Чифую об этом особенно не думает. Есть вопросы поважнее — например, осознание того, что надёжного плана побега с места преступления у них нет. Школа-то закрыта. Ключи-то у охранника, которого Чифую не дал Казуторе сожрать. Так что сам дурак.
Но, вообще-то, можно было тихо спуститься на первый этаж, открыть окно, вылезти во двор, перелезть через забор. Не возвращаться обратно в кабинет, не залезать назад под учительский стол, не устраиваться тут с ночёвкой.
Эти мысли приходят в голову Чифую, только когда они уже под столом. Когда у Чифую глаза слипаются. Когда серёжка-колокольчик тихонько звякает, потому что спящий Казутора заваливается Чифую на плечо.
И Чифую думает — похер. Чифую думает — жалко будить. Он вон какой мирный, когда спит, никого глазами не жрёт, зубами не кусает, не убивает по неосторожности. Пусть спит дальше.
Чифую знает, что проснётся он утром, лёжа на полу, оттого, что Казутора заедет ему рукой в лицо. Потому что он ночью точно заползёт на Чифую, развалится на нём, как делают это все коты и тигры-оборотни, займёт всё доступное и недоступное ему пространство. И пожалуйста. И располагайся. Потому что это уже всё, все законы нарушены, все рубиконы перейдены. Потому что говорили тебе, Чифую, не смотри, не разговаривай, одним воздухом не дыши, а ты что наделал? Вот предупреждал тебя Ницше, вот испанская инквизиция этот всего не одобряла. А поздно теперь, теперь если сжигать, то только вместе, ни одним распятьем теперь не открестишься.

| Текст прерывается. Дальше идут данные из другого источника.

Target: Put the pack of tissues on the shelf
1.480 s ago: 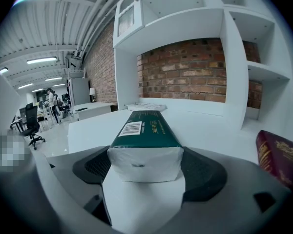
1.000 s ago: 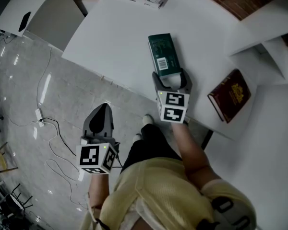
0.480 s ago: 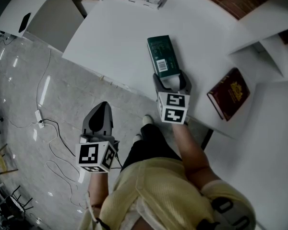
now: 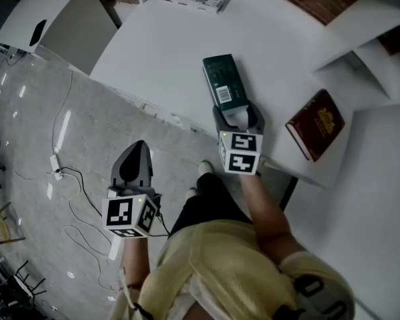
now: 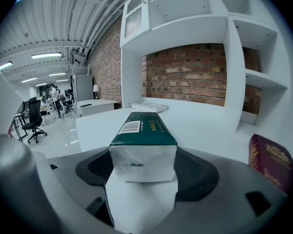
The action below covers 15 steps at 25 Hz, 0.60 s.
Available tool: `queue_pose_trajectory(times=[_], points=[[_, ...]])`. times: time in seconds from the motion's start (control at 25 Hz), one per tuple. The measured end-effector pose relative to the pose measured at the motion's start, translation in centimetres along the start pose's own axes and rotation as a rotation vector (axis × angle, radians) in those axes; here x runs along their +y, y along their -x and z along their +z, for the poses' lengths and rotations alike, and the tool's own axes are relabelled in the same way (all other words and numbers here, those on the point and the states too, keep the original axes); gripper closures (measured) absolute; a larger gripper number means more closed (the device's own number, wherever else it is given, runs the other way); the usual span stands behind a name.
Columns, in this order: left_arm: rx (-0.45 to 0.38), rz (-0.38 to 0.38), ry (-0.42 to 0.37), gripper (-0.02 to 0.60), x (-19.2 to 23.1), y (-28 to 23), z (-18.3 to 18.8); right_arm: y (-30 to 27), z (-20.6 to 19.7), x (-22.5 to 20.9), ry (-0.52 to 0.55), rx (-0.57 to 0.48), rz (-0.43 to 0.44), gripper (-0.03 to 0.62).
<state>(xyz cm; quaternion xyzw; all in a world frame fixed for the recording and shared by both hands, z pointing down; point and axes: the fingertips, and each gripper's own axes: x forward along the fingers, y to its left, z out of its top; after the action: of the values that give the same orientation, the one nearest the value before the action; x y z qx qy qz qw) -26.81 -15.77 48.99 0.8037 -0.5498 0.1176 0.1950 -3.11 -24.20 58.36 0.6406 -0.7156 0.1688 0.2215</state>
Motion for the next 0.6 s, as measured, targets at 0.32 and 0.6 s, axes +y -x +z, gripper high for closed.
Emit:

Площади горят, площади горят.
Ведьм у нас сжигают,
Видимо, на этот раз забыли тебя.
алёна швец. «Ведьм у нас сжигают»
Примечание
Примечания (и пояснения за сомнительные отсылки):
«Так что поджигайте корабли, никакого Карфагена не будет, мы до Вавилона-то чудом доползли, здесь и откинуться можно» — отсылка к истории смерти Александра Македонского. Он собирался по рекам плыть завоёвывать Карфаген, но за пару недель до начала похода умер от неизвестной болезни в Вавилоне.